“That’s the one!” I screamed, voice cracking for all the volume I could muster. Nailed it. For four weeks in November and December, we had been working on various details of the tacking technique, that we believed would come together to make the ideal maneuver. As soon as we hit the water on this particular day, I could sense that we were close. The details were coming together, energy levels were high, steering was tight and precise. Each maneuver for the first hour was just one small detail away from that elusive, excellent tack. And then after a month of focus on this single technique, they nailed it. Quite possibly the best tack that I had ever seen, and certainly the best that we had video of... The one thing that remained was to see if the GPS tracks agreed. Was this truly the best version of a tack? Was it actually faster than the hundreds of tacks we’d done this month, or was it just pretty?
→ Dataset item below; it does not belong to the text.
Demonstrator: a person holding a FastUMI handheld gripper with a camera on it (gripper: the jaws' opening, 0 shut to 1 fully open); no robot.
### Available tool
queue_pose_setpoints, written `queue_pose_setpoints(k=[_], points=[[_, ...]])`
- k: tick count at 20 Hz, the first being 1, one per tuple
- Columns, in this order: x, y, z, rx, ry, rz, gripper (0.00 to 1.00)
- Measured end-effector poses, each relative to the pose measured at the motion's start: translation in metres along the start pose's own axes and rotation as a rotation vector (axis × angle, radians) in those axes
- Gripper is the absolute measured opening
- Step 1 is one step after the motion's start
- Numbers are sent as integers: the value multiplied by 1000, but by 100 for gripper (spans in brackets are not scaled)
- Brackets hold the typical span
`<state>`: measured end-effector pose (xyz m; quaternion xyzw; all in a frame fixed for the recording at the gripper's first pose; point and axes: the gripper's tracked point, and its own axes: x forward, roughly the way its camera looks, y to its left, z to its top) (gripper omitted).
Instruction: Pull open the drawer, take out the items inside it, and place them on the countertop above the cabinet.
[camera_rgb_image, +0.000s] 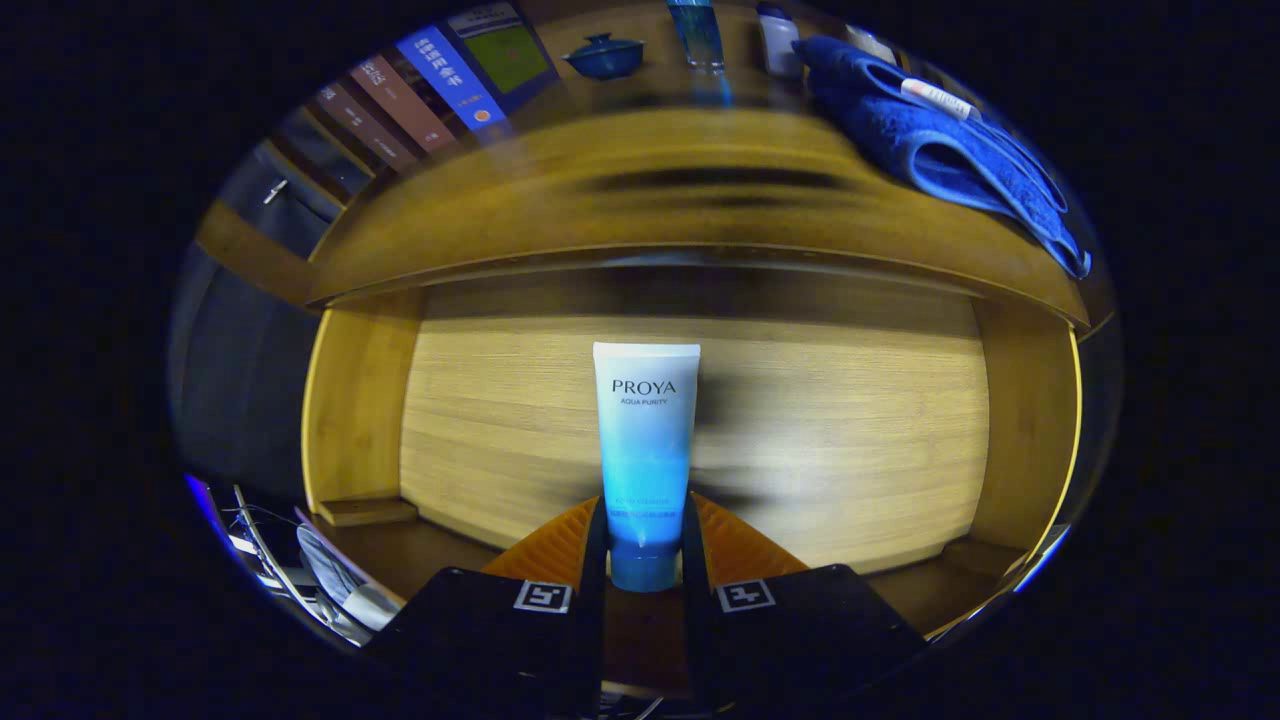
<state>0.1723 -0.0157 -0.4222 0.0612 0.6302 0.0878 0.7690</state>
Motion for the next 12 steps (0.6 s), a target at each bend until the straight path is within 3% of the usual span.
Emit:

So often in coaching, we formulate ideas that we think are good based on what we see the top teams doing, or based on the underlying physics of a situation. But actually proving that these techniques are superior is difficult. In this case, it took a month just to be able to perform the maneuver once! So how do we know that we’re moving the needle in the right direction? How do we ensure that we’re focused on the most important aspects of a technique, and that we’re not just wasting time on a technique that isn’t actually going to translate into better results?
In this case, we were able to use GPS tracks at each step along the way to verify the lessons we were learning. When we mastered a detail - even if it wasn’t the whole maneuver, we could test 10 tacks, and clearly see the needle moving. Sometimes we moved forwards, sometimes we moved back, but at the end of the day, each test taught us a bit more about the best technique, and when it all came together, the numbers proved it.